Go through the data and copy each line that holds "Could".
______________________________
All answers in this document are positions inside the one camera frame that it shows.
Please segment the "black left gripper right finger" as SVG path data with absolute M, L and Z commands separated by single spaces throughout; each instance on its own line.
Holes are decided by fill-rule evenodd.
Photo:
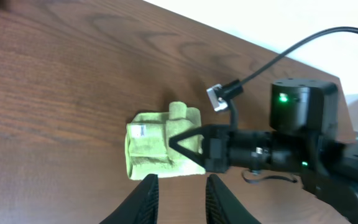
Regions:
M 205 208 L 207 224 L 260 224 L 216 174 L 206 180 Z

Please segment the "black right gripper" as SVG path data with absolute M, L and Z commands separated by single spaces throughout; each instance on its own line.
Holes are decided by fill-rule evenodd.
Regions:
M 196 135 L 202 135 L 201 144 L 203 153 L 190 151 L 179 145 L 179 142 Z M 177 134 L 169 139 L 168 145 L 174 151 L 182 154 L 207 172 L 225 173 L 229 168 L 227 143 L 229 141 L 229 126 L 221 124 L 208 124 Z

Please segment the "green microfiber cloth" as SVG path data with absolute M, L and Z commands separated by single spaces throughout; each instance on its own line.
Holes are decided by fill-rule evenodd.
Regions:
M 146 125 L 144 137 L 131 136 L 131 126 L 134 124 Z M 160 178 L 205 174 L 204 168 L 168 145 L 171 137 L 200 126 L 200 110 L 180 101 L 171 102 L 167 112 L 137 114 L 126 125 L 125 157 L 128 178 L 142 180 L 148 174 L 156 174 Z

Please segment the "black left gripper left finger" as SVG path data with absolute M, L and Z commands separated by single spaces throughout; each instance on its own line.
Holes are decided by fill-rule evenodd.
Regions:
M 156 224 L 158 201 L 158 175 L 148 174 L 100 224 Z

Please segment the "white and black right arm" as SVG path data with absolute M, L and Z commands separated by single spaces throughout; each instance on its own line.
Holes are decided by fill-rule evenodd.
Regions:
M 209 172 L 208 223 L 255 223 L 219 179 L 230 167 L 272 170 L 274 179 L 297 174 L 303 189 L 358 223 L 358 142 L 336 140 L 338 88 L 321 80 L 281 79 L 271 87 L 270 131 L 238 128 L 233 99 L 242 82 L 215 85 L 208 96 L 216 111 L 228 110 L 228 125 L 209 124 L 171 137 L 169 146 Z

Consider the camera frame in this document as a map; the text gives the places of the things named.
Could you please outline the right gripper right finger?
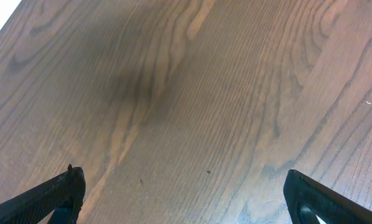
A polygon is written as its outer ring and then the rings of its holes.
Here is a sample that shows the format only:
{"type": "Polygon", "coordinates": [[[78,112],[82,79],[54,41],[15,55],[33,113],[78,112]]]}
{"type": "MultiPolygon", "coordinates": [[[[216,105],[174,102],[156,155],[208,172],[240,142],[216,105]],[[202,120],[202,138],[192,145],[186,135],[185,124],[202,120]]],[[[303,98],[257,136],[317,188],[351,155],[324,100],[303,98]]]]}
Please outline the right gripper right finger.
{"type": "Polygon", "coordinates": [[[372,224],[372,211],[297,170],[288,171],[283,193],[293,224],[372,224]]]}

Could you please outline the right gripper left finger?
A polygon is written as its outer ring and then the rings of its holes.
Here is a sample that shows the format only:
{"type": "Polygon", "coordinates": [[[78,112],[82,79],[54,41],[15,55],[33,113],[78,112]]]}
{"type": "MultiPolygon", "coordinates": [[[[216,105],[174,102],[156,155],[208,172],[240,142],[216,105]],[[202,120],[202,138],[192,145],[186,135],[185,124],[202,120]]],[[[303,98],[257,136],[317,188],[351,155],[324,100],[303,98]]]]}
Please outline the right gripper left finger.
{"type": "Polygon", "coordinates": [[[0,223],[76,224],[83,205],[86,182],[81,167],[69,165],[64,173],[0,204],[0,223]]]}

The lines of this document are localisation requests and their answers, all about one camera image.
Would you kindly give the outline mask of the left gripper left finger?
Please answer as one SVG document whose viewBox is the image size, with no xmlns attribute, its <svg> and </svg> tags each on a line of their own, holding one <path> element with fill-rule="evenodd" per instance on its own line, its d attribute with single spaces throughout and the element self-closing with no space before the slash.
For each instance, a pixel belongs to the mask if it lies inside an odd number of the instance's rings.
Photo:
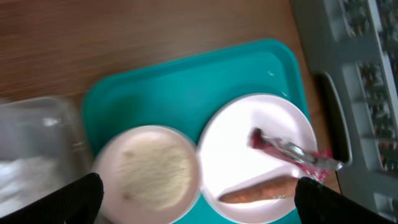
<svg viewBox="0 0 398 224">
<path fill-rule="evenodd" d="M 103 197 L 103 181 L 92 172 L 2 217 L 1 224 L 94 224 Z"/>
</svg>

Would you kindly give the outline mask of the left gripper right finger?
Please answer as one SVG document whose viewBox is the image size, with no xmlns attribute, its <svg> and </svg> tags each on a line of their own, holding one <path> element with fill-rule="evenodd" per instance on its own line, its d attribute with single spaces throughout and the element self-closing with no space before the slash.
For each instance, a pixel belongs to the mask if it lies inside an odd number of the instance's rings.
<svg viewBox="0 0 398 224">
<path fill-rule="evenodd" d="M 393 224 L 308 177 L 298 180 L 294 202 L 303 224 Z"/>
</svg>

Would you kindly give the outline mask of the red foil wrapper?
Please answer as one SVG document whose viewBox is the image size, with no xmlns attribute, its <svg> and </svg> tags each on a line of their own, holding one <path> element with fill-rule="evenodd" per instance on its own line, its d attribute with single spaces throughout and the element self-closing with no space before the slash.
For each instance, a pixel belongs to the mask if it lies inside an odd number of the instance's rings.
<svg viewBox="0 0 398 224">
<path fill-rule="evenodd" d="M 343 167 L 343 163 L 330 157 L 327 153 L 305 151 L 293 142 L 266 136 L 259 128 L 254 128 L 249 137 L 253 149 L 291 163 L 318 182 L 323 182 L 331 171 Z"/>
</svg>

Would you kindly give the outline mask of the white bowl with residue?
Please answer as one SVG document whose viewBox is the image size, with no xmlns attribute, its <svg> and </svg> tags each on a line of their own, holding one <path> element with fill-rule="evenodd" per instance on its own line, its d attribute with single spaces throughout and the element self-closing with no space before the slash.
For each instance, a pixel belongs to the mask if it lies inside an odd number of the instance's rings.
<svg viewBox="0 0 398 224">
<path fill-rule="evenodd" d="M 103 181 L 100 212 L 112 223 L 173 223 L 196 204 L 196 145 L 165 126 L 140 126 L 110 140 L 95 159 Z"/>
</svg>

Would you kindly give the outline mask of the white napkin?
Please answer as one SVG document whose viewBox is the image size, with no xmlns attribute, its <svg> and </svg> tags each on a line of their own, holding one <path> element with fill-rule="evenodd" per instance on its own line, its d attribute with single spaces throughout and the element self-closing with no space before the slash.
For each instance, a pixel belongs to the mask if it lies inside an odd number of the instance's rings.
<svg viewBox="0 0 398 224">
<path fill-rule="evenodd" d="M 31 157 L 1 161 L 1 216 L 26 207 L 64 185 L 55 159 Z"/>
</svg>

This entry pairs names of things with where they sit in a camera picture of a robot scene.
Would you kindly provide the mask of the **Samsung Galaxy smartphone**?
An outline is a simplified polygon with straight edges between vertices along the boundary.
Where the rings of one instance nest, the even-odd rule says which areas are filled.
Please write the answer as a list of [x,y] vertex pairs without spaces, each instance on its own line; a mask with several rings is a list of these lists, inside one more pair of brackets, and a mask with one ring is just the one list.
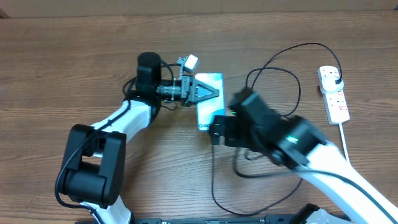
[[219,96],[197,104],[198,130],[207,132],[215,115],[225,115],[223,74],[197,73],[195,78],[219,91]]

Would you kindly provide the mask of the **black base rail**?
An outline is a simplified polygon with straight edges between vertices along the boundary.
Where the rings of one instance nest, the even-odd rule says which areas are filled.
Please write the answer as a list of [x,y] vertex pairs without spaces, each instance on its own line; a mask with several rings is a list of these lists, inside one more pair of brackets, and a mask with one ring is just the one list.
[[290,223],[353,223],[346,215],[329,214],[320,207],[308,203],[296,214],[273,214],[264,217],[239,218],[136,218],[133,224],[290,224]]

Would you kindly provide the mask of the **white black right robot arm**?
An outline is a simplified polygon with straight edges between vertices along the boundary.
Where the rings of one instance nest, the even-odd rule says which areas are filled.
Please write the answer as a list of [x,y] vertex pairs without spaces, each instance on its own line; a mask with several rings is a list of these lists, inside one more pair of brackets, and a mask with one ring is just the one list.
[[355,223],[397,223],[397,207],[351,166],[335,144],[301,116],[283,118],[250,88],[235,93],[233,116],[216,115],[209,127],[213,145],[248,148],[285,166],[322,191]]

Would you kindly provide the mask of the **white power strip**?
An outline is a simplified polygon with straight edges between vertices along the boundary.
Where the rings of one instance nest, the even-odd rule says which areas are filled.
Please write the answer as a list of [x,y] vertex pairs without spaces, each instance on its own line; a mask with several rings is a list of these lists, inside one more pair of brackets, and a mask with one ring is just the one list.
[[[338,77],[339,70],[336,67],[324,65],[318,71],[319,86],[322,77]],[[323,94],[326,116],[330,124],[342,124],[350,119],[347,102],[343,89],[334,93]]]

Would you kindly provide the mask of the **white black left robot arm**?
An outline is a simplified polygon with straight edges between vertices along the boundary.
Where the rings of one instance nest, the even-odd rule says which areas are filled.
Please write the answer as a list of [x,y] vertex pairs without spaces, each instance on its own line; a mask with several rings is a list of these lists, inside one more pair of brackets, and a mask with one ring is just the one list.
[[126,145],[156,119],[165,103],[197,107],[199,131],[208,131],[214,116],[224,114],[222,73],[195,73],[198,58],[178,58],[179,76],[162,79],[172,66],[155,52],[137,58],[137,75],[123,88],[121,107],[106,119],[76,124],[68,135],[55,198],[67,208],[89,211],[95,223],[134,223],[133,213],[121,198]]

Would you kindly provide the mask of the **white charger plug adapter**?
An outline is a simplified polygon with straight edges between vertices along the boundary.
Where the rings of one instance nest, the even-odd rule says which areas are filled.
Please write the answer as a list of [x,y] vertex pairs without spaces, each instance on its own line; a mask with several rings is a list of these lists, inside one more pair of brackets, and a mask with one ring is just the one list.
[[338,77],[322,77],[320,80],[320,91],[323,94],[334,93],[344,88],[343,80]]

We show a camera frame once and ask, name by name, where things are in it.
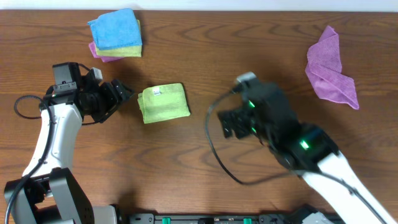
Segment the light green cloth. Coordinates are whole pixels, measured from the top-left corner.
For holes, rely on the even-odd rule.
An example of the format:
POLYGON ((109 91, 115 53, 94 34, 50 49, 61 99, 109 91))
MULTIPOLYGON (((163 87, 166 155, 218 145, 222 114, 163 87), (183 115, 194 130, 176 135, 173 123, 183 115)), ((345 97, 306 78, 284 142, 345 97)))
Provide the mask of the light green cloth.
POLYGON ((137 102, 144 124, 190 116, 185 90, 181 83, 146 88, 137 102))

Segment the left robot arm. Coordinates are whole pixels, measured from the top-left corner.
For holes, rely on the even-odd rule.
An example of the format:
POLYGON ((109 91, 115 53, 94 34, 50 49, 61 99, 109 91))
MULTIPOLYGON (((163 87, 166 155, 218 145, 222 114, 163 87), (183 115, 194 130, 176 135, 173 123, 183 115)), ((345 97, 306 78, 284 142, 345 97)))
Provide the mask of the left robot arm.
POLYGON ((93 124, 105 122, 127 102, 134 90, 114 79, 104 82, 93 67, 81 74, 83 64, 53 65, 55 84, 39 98, 41 130, 32 159, 22 177, 6 183, 9 223, 127 223, 116 204, 94 207, 72 174, 77 134, 85 116, 93 124))

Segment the green folded cloth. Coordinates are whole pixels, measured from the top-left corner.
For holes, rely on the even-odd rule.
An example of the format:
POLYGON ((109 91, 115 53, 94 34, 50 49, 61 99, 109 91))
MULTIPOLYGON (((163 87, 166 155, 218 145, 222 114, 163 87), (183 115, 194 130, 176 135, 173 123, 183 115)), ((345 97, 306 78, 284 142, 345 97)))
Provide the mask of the green folded cloth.
POLYGON ((133 47, 121 47, 112 50, 100 50, 96 46, 96 53, 100 56, 107 57, 140 57, 142 55, 142 45, 133 47))

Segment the purple folded cloth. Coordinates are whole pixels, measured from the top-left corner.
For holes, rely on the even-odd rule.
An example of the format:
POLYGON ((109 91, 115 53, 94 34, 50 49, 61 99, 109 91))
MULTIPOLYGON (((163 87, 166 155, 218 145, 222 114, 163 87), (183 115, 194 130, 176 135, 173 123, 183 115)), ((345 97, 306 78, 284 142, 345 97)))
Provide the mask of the purple folded cloth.
POLYGON ((101 59, 102 62, 104 62, 104 63, 113 62, 113 61, 117 61, 117 60, 122 59, 122 57, 107 57, 107 56, 100 56, 100 55, 98 55, 98 54, 96 53, 96 45, 95 45, 95 42, 94 42, 94 41, 90 42, 90 43, 88 44, 88 47, 89 47, 89 49, 90 49, 90 52, 91 52, 92 56, 93 56, 94 58, 99 58, 99 59, 101 59))

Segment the blue folded cloth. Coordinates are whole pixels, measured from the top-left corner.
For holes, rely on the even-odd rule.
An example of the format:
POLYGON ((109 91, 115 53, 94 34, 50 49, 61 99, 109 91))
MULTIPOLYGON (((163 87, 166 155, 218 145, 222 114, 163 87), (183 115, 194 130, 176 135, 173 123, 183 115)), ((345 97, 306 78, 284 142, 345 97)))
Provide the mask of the blue folded cloth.
POLYGON ((102 14, 88 25, 100 50, 142 45, 140 27, 130 8, 102 14))

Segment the purple crumpled cloth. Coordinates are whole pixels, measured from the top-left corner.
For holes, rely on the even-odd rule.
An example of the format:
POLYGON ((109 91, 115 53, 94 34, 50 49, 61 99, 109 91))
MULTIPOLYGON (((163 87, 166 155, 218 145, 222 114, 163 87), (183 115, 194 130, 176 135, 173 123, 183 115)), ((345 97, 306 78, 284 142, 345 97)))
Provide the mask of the purple crumpled cloth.
POLYGON ((322 100, 347 104, 358 110, 354 80, 342 74, 340 38, 331 26, 326 26, 318 42, 307 52, 305 73, 322 100))

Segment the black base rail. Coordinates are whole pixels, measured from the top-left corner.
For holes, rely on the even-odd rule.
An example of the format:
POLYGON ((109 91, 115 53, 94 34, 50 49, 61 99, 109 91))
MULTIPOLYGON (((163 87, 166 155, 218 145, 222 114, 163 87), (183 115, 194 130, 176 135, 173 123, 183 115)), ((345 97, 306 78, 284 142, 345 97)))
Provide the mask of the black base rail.
POLYGON ((135 213, 128 215, 129 224, 285 224, 285 223, 344 223, 336 215, 318 216, 319 220, 304 221, 304 217, 283 214, 262 215, 154 215, 135 213))

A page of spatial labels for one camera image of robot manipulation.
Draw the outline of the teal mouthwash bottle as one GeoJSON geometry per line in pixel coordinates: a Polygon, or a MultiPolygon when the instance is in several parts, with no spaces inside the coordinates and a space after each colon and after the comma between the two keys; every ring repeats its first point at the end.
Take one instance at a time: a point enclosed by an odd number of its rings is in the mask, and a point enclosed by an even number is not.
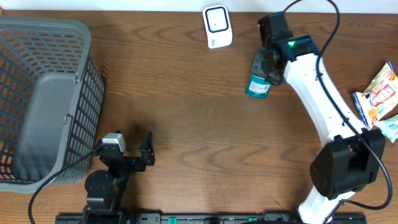
{"type": "Polygon", "coordinates": [[[253,98],[267,98],[271,86],[271,83],[265,81],[264,78],[251,74],[245,94],[253,98]]]}

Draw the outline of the yellow red snack bag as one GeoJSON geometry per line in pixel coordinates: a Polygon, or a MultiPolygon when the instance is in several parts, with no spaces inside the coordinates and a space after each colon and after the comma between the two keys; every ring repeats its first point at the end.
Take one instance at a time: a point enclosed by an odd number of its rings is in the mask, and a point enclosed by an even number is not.
{"type": "Polygon", "coordinates": [[[363,92],[354,92],[353,98],[360,118],[367,129],[388,114],[397,105],[397,72],[387,62],[363,92]]]}

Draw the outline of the light teal wipes packet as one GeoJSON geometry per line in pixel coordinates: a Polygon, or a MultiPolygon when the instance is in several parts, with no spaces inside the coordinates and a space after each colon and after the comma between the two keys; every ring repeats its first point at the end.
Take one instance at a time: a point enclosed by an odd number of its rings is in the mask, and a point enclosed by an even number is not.
{"type": "Polygon", "coordinates": [[[395,115],[389,119],[378,121],[375,126],[381,130],[383,135],[394,143],[398,138],[398,127],[397,127],[398,115],[395,115]]]}

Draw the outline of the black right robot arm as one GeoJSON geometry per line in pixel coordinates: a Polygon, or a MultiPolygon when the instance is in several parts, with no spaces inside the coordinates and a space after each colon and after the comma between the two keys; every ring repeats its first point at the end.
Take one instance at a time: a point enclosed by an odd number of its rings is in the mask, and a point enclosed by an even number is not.
{"type": "Polygon", "coordinates": [[[331,223],[338,207],[385,169],[381,157],[386,140],[353,114],[331,81],[313,39],[293,35],[284,12],[266,15],[257,24],[264,48],[256,53],[252,74],[271,85],[287,83],[294,89],[322,146],[310,165],[313,187],[291,220],[331,223]]]}

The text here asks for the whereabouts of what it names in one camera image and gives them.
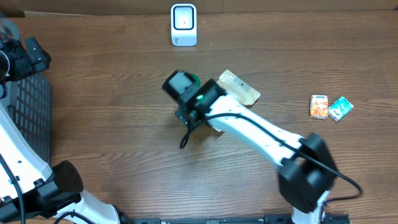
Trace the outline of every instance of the wooden table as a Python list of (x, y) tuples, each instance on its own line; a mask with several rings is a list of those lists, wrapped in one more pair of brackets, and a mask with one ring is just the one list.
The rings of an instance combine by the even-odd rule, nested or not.
[[(353, 223), (398, 218), (398, 13), (198, 15), (198, 45), (173, 47), (170, 17), (13, 19), (53, 60), (53, 165), (73, 162), (85, 189), (131, 217), (291, 212), (275, 170), (228, 134), (186, 128), (161, 90), (176, 69), (203, 81), (231, 70), (262, 95), (252, 110), (293, 133), (322, 135), (364, 197), (331, 204)], [(308, 118), (309, 98), (345, 96), (340, 122)], [(331, 197), (355, 194), (337, 180)]]

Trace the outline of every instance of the black cable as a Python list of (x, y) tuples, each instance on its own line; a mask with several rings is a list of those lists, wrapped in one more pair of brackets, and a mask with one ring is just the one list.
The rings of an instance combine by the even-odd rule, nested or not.
[(2, 86), (2, 95), (0, 96), (0, 100), (4, 99), (8, 94), (8, 87), (7, 87), (6, 82), (2, 81), (1, 86)]
[(188, 126), (188, 131), (187, 133), (184, 135), (184, 137), (181, 140), (180, 143), (180, 148), (183, 149), (188, 142), (189, 139), (189, 135), (199, 126), (205, 124), (207, 121), (214, 119), (214, 118), (219, 118), (219, 117), (224, 117), (224, 116), (233, 116), (235, 118), (242, 118), (245, 119), (246, 121), (249, 121), (250, 123), (252, 123), (253, 125), (255, 125), (257, 128), (259, 128), (261, 131), (264, 131), (267, 135), (269, 135), (271, 138), (273, 138), (275, 141), (279, 142), (281, 145), (285, 146), (286, 148), (294, 151), (295, 153), (297, 153), (300, 157), (311, 161), (312, 163), (316, 164), (317, 166), (324, 168), (326, 170), (328, 170), (329, 172), (331, 172), (332, 174), (337, 175), (338, 177), (342, 178), (343, 180), (347, 181), (348, 183), (350, 183), (351, 185), (353, 185), (354, 187), (356, 187), (359, 191), (359, 193), (357, 195), (354, 196), (348, 196), (348, 197), (338, 197), (338, 198), (332, 198), (329, 200), (326, 200), (323, 204), (325, 206), (327, 206), (327, 203), (329, 202), (334, 202), (334, 201), (339, 201), (339, 200), (349, 200), (349, 199), (355, 199), (355, 198), (359, 198), (360, 196), (362, 196), (363, 194), (363, 190), (362, 187), (356, 183), (355, 181), (353, 181), (352, 179), (350, 179), (349, 177), (345, 176), (344, 174), (338, 172), (337, 170), (333, 170), (332, 168), (322, 164), (321, 162), (313, 159), (312, 157), (302, 153), (300, 150), (290, 146), (289, 144), (287, 144), (285, 141), (279, 139), (277, 136), (273, 135), (270, 131), (268, 131), (266, 128), (262, 127), (260, 124), (258, 124), (257, 122), (253, 121), (252, 119), (243, 116), (241, 114), (237, 114), (237, 113), (221, 113), (221, 114), (216, 114), (216, 115), (212, 115), (209, 117), (206, 117), (205, 119), (197, 122), (195, 125), (193, 126)]
[(24, 204), (24, 199), (23, 197), (23, 193), (21, 188), (19, 187), (18, 184), (18, 180), (15, 178), (14, 174), (12, 174), (10, 167), (8, 167), (6, 161), (4, 160), (4, 158), (2, 157), (2, 155), (0, 154), (0, 163), (2, 165), (2, 167), (4, 168), (4, 170), (6, 171), (8, 177), (10, 178), (12, 184), (14, 184), (15, 190), (17, 191), (18, 194), (18, 201), (19, 201), (19, 211), (21, 213), (21, 224), (25, 224), (26, 222), (26, 218), (25, 218), (25, 204)]
[(61, 220), (63, 220), (68, 215), (70, 215), (72, 218), (78, 217), (79, 219), (83, 220), (84, 222), (87, 222), (88, 224), (95, 224), (92, 221), (90, 221), (88, 218), (86, 218), (83, 215), (80, 215), (79, 213), (76, 213), (76, 212), (65, 212), (64, 214), (62, 214), (60, 217), (57, 218), (57, 220), (54, 222), (54, 224), (59, 223)]

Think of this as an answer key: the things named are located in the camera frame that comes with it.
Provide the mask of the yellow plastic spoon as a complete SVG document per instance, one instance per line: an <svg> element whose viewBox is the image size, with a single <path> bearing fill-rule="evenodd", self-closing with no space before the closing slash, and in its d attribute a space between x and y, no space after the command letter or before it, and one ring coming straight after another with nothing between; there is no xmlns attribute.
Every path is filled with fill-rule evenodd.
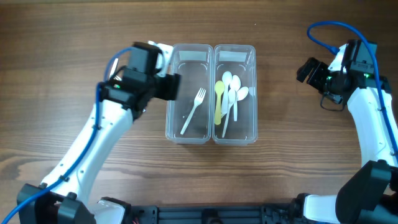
______________________________
Answer for the task:
Could you please outline the right gripper right finger?
Could you please outline the right gripper left finger?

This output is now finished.